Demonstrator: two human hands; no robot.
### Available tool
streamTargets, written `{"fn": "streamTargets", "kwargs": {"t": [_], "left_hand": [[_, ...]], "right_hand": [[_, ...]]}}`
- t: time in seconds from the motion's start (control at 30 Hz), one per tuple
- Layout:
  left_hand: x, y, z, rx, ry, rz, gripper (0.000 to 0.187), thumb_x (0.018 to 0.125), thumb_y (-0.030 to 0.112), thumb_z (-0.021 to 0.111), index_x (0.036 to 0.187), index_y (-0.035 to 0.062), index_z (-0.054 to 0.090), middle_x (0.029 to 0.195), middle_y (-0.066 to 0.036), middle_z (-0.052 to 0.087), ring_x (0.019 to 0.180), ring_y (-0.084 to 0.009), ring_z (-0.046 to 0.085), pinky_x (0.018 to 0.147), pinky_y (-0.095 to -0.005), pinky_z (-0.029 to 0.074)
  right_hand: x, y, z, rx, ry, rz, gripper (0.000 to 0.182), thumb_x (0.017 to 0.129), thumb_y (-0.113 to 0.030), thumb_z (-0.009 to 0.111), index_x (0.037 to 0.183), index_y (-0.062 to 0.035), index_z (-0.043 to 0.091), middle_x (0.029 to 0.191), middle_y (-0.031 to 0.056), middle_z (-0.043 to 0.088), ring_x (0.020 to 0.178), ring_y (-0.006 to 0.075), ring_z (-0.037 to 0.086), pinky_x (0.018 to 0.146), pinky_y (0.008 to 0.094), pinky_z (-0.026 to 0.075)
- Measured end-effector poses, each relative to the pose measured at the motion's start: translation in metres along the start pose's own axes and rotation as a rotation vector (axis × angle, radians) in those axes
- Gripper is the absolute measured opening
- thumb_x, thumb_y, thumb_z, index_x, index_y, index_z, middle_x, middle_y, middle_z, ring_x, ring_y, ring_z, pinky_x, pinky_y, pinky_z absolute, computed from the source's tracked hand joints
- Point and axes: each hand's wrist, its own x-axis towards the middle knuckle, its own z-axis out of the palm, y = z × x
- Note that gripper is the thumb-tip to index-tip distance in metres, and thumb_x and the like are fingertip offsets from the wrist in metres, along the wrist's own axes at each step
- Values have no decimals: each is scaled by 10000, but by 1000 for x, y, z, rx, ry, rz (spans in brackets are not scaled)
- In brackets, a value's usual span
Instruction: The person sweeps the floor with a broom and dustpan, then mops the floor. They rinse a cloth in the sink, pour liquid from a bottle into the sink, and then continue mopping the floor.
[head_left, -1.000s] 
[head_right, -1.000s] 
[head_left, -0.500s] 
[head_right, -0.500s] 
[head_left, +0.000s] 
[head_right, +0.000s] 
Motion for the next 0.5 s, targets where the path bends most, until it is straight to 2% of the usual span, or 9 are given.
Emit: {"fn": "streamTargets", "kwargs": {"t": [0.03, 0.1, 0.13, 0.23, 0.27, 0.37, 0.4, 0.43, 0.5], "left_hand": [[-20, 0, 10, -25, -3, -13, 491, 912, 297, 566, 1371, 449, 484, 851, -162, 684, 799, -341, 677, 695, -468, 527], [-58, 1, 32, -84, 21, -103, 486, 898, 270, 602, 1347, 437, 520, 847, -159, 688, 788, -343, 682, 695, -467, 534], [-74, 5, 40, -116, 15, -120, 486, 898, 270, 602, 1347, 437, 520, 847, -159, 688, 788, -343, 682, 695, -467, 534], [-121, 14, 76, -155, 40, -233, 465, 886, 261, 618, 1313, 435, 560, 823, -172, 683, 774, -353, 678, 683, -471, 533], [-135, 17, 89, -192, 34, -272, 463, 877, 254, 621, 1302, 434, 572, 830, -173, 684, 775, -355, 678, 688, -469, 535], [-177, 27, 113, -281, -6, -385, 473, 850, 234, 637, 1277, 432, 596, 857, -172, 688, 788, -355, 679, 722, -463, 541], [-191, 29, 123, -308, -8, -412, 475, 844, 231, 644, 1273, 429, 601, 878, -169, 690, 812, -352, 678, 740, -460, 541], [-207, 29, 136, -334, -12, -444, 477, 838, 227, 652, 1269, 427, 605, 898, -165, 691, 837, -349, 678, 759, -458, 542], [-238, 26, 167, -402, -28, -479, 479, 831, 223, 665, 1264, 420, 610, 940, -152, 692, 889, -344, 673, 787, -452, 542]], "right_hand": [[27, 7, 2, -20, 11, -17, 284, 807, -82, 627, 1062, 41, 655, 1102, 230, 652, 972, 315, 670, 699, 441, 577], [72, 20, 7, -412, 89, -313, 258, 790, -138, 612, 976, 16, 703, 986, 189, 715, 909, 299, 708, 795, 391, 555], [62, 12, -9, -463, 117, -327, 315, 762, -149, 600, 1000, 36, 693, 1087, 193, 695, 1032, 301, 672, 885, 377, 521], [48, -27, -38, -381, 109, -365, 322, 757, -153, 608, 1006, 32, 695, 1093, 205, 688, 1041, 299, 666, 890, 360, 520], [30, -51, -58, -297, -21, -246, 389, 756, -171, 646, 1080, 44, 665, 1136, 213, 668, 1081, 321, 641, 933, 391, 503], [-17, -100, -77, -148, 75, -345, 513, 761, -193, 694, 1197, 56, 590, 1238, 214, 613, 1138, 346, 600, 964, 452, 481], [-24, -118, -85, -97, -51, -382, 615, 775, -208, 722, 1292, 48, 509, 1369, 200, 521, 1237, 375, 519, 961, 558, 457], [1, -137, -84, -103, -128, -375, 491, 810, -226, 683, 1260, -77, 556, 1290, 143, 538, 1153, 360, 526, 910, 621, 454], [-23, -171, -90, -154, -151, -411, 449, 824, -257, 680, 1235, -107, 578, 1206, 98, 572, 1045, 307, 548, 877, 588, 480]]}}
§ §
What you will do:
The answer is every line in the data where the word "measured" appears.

Solution:
- Measured end-effector poses, each relative to the pose measured at the motion's start: translation in metres along the start pose's own axes and rotation as a rotation vector (axis × angle, radians) in those axes
- Gripper is the absolute measured opening

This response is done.